Aim of the task:
Exactly as written, print the lines from the top of the listing through the line containing "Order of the"; include no pictures.

_ _ _ _ _ _ _

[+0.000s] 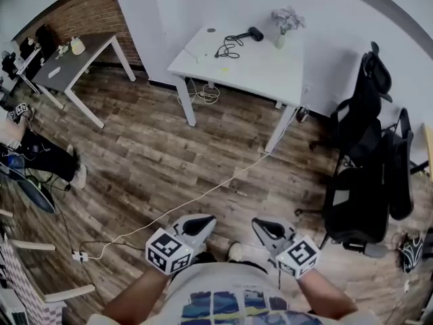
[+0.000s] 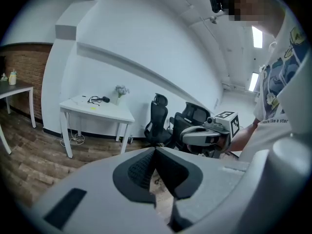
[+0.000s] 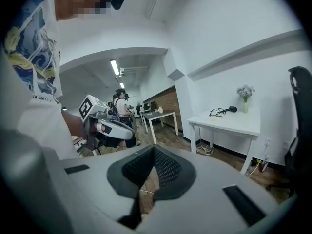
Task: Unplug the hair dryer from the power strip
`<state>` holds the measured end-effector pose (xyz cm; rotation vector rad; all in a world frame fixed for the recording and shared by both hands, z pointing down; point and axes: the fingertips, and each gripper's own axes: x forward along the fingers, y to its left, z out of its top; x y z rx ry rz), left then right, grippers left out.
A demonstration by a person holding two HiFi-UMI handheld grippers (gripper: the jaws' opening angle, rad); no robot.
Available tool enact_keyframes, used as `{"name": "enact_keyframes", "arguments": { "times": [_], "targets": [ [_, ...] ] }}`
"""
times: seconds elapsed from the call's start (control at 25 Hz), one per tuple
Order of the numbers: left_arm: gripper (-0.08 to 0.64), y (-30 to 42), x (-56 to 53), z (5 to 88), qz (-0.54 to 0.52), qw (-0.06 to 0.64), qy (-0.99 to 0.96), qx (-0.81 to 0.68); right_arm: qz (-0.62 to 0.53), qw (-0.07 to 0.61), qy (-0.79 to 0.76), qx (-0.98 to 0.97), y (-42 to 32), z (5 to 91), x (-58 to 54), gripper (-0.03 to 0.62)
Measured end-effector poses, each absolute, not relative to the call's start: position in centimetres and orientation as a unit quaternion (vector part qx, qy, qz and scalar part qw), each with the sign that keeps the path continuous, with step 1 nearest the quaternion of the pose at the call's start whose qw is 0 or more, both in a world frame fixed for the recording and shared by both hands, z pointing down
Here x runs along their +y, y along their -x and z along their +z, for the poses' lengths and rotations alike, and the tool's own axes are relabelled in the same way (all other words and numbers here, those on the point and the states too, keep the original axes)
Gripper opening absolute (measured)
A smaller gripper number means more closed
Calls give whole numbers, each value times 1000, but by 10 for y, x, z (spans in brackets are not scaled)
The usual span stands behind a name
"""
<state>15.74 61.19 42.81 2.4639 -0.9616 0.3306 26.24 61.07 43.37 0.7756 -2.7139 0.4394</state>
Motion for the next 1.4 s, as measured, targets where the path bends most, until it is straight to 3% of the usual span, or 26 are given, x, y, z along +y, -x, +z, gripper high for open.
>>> {"name": "enact_keyframes", "arguments": {
  "times": [0.32,0.4,0.68,1.08,1.4],
  "targets": [
    [3,-188,606,430,114,236,-887,-381,145,152,-250,-945,-290,452,609,5],
    [3,-191,602,432,116,239,-886,-380,150,150,-248,-945,-289,453,605,47],
    [3,-186,569,440,116,236,-895,-361,138,139,-262,-945,-280,457,561,60],
    [3,-140,462,431,110,225,-918,-306,131,161,-309,-928,-231,444,444,138],
    [3,-67,395,443,114,232,-921,-291,122,157,-308,-930,-159,436,368,130]
  ]
}}
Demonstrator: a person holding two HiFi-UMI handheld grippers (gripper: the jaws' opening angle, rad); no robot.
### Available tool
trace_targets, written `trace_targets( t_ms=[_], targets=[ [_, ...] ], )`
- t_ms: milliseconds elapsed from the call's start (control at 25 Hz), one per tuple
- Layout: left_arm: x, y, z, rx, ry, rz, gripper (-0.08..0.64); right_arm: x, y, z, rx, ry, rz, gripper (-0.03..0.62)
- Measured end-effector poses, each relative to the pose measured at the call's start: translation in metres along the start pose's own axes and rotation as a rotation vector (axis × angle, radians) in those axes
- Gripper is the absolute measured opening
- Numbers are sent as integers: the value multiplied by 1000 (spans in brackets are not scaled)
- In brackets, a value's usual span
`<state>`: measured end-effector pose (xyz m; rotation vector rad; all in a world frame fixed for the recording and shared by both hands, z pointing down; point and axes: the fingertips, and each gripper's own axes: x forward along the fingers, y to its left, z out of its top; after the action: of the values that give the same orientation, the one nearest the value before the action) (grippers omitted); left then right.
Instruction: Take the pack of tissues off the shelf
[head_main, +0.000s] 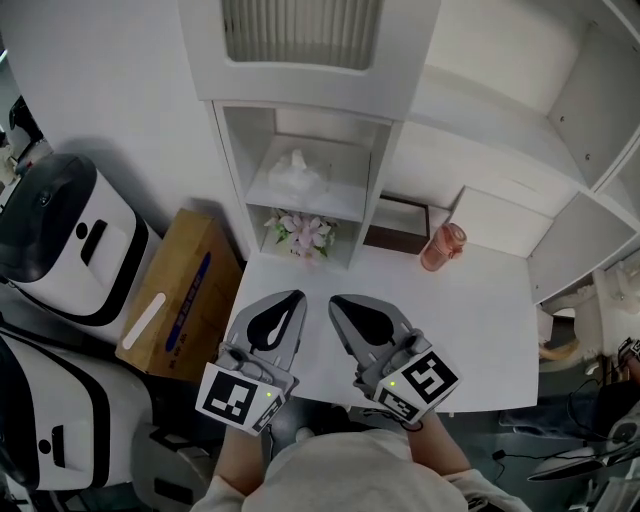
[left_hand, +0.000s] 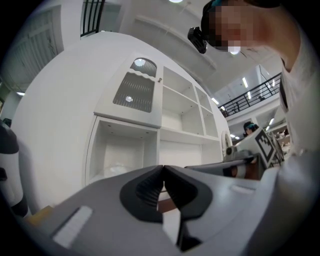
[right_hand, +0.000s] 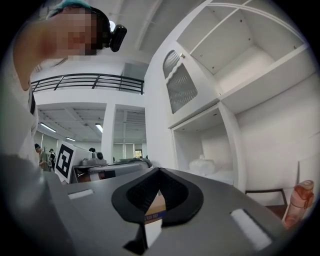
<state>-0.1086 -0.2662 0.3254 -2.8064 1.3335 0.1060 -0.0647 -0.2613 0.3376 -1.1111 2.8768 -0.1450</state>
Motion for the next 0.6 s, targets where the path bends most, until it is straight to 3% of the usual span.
trace_targets(
  t_ms=[600],
  targets=[
    [47,9,0,32,-8,100,2,6,-52,2,26,-21,60,0]
  ],
)
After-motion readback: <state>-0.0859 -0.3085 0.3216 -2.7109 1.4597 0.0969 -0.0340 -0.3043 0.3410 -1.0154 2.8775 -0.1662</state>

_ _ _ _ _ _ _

Answer section:
[+0.000s] 
[+0.000s] 
[+0.000s] 
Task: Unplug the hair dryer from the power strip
`<state>` holds the measured end-effector pose (xyz cm; rotation vector rad; all in a world frame fixed for the recording and shared by both hands, z pointing down; point and axes: the fingertips, and each gripper's own axes: x forward along the fingers, y to its left, z out of its top; x y z rx ry rz), left then right, grippers left out.
A demonstration by a person holding two HiFi-UMI handheld grippers (gripper: the jaws' opening angle, rad); no robot.
Available tool enact_keyframes, used as `{"name": "enact_keyframes", "arguments": { "times": [_], "targets": [ [_, ...] ] }}`
"""
times: seconds elapsed from the call's start (control at 25 Hz), one per tuple
Order of the numbers: left_arm: gripper (-0.08 to 0.64), y (-30 to 42), x (-56 to 53), z (5 to 88), qz (-0.54 to 0.52), qw (-0.06 to 0.64), qy (-0.99 to 0.96), qx (-0.81 to 0.68); right_arm: qz (-0.62 to 0.53), qw (-0.07 to 0.61), qy (-0.79 to 0.76), qx (-0.98 to 0.97), y (-42 to 32), z (5 to 91), x (-58 to 54), gripper (-0.03 to 0.62)

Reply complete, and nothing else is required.